Or j’ai eu la chance, qu’à vrai dire j’ai longtemps recherchée, d’entendre le chant polyphonique non pas d’une montagne, mais d’une réponse humaine à la turbulence animiste d’une montagne ; et même la chance d’être moi-même physiquement inscrit dans la pratique de circulation sonore et chorale entre la montagne et la communauté humaine animiste que je vais dire ici.
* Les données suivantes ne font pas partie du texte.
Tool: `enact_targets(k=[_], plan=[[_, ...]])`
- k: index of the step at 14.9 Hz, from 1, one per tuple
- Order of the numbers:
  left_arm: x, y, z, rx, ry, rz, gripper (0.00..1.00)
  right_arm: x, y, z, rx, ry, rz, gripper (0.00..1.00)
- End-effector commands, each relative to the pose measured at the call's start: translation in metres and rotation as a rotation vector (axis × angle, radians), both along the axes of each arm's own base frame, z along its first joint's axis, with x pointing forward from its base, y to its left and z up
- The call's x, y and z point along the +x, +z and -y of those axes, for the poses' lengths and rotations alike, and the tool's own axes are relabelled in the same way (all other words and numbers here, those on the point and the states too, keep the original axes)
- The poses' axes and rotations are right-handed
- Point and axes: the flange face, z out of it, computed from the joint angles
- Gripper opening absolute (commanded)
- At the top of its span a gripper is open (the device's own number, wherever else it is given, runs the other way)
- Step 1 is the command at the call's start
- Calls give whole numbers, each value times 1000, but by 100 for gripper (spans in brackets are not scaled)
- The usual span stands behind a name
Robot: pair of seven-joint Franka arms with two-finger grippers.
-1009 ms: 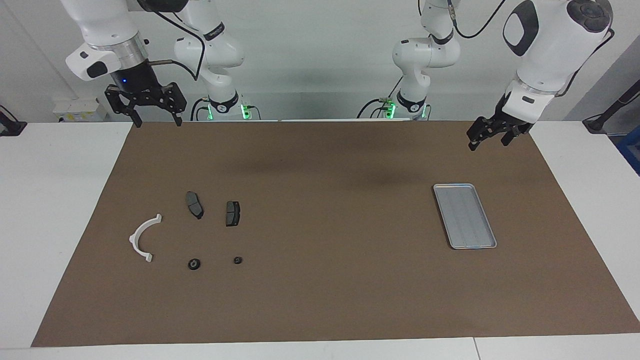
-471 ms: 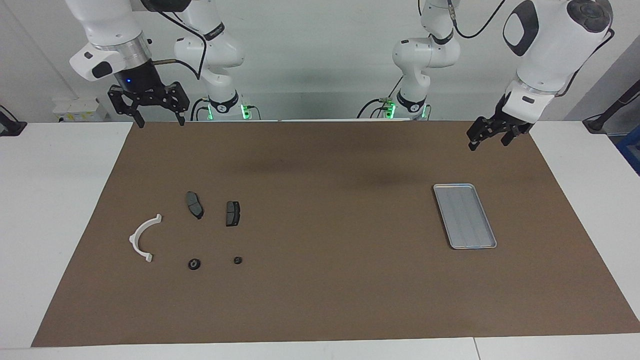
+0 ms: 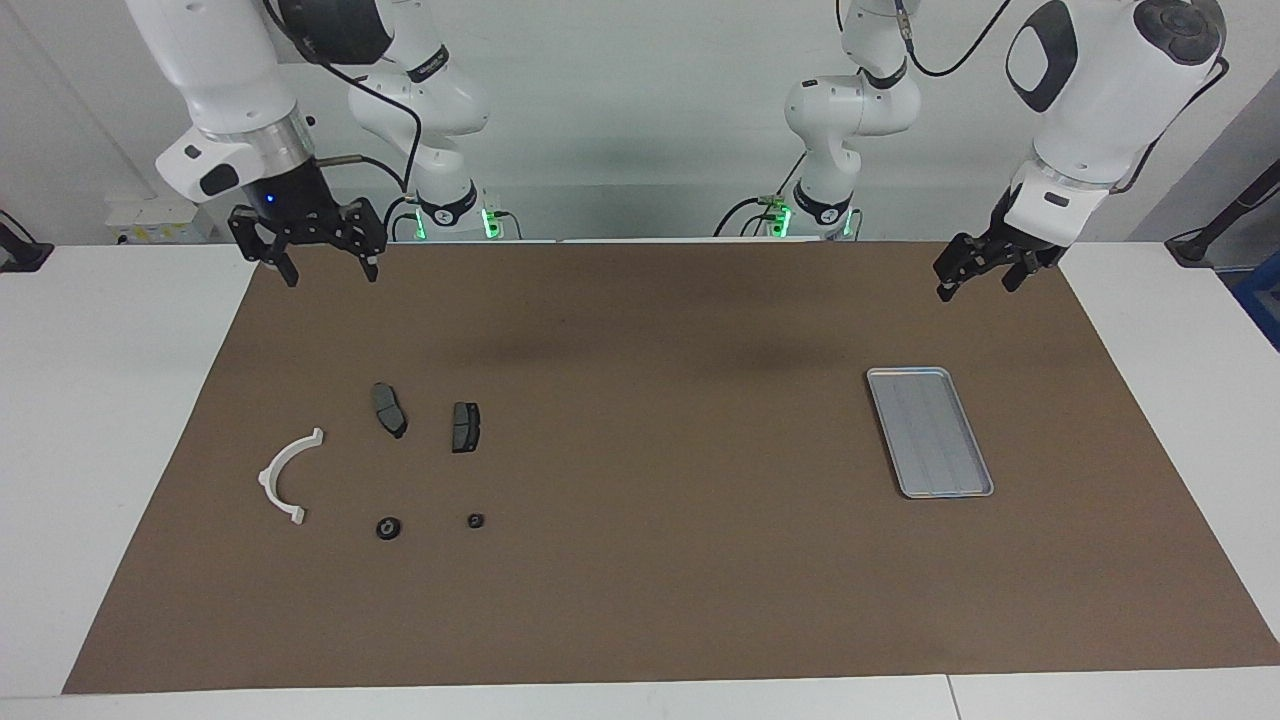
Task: Pick bearing gear from pile to tray
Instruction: 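Reach the right gripper toward the nearer small dark bearing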
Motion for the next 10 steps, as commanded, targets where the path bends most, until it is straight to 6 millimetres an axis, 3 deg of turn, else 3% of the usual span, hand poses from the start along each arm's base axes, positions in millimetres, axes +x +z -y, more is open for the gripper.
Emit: enact_targets(k=[1,8,10], plan=[[-4,6,-1,8,-5,5,100,30,-48,-25,2,-25,-16,100],[-4,6,-2,8,-3,5,100,88,-184,-79,-8,-204,-28,100],[-4,5,-2,9,-5,3,100,101,-219,-86,-13,-218,-11,100]])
Pendant une large vingtaine de longs séjours de 2000 à 2009 j’ai vécu en « immersion totale » et travaillé avec un groupe initiatique de six « poseurs de signes » d’un village Toro nomu sans écriture de cinq cents habitants animistes : il s’appelle Koyo, se trouve en haut d’une montagne tabulaire de grès au nord du Mali ; il n’est accessible qu’en escalade. Hors la très brève saison des pluies, juillet et août, un soir par semaine un groupe initiatique de six femmes âgées chantait-dansait un rite essentiel au village en une polyphonie généralement en mineur. Assez rapidement, au bout de deux ans, j’étais initié à l’écoute de ce chant : ou plus exactement à sa fonction. L’ontologie (si je puis dire) animiste Toro nomu considère que tout le réel est constitué de « la parole » en densité, action et fertilité variant selon les saisons, les fonctions et les gestes que l’initiation identifie dans chaque lieu et chaque événement humain, animal ou géophonique de cette montagne. Cependant ce réel, constamment polysémique et plus ou moins discrètement polyphonique, s’épuise lentement et doit être refondé périodiquement par un sacrifice rituel puis, surtout, par le chant chorégraphié des six femmes aînées. Dans leur pratique rituelle chorale à laquelle assiste et, effectivement, prend part la totalité des habitants sur une place circulaire spécifique du village, femmes assises au sol d’un côté du cercle de chant-danse, hommes assis de l’autre, non seulement le réel est refondé par le chant mais même de nouveaux événements inattendus deviennent « réels » en étant chantés par ces femmes âgées valideuses de réalité. Ainsi en a-t-il été de mon arrivée au village, de mes actes successifs et surtout des actes de création, donc actes amenant diverses choses dans la visibilité du signe peint et du signe alphabétique que les « poseurs de signes » et moi, le poète « diseur d’espace », nous effectuions toujours dehors et au vu de tous dans la journée dans finalement presque toutes les parties de cette montagne. Le chant-danse était le valideur de nos actes et donc l’accroisseur du réel.
Sur cette expérience et cette pratique, fondamentales, je renvoie à mon livre de 2019, Le Trait qui nomme.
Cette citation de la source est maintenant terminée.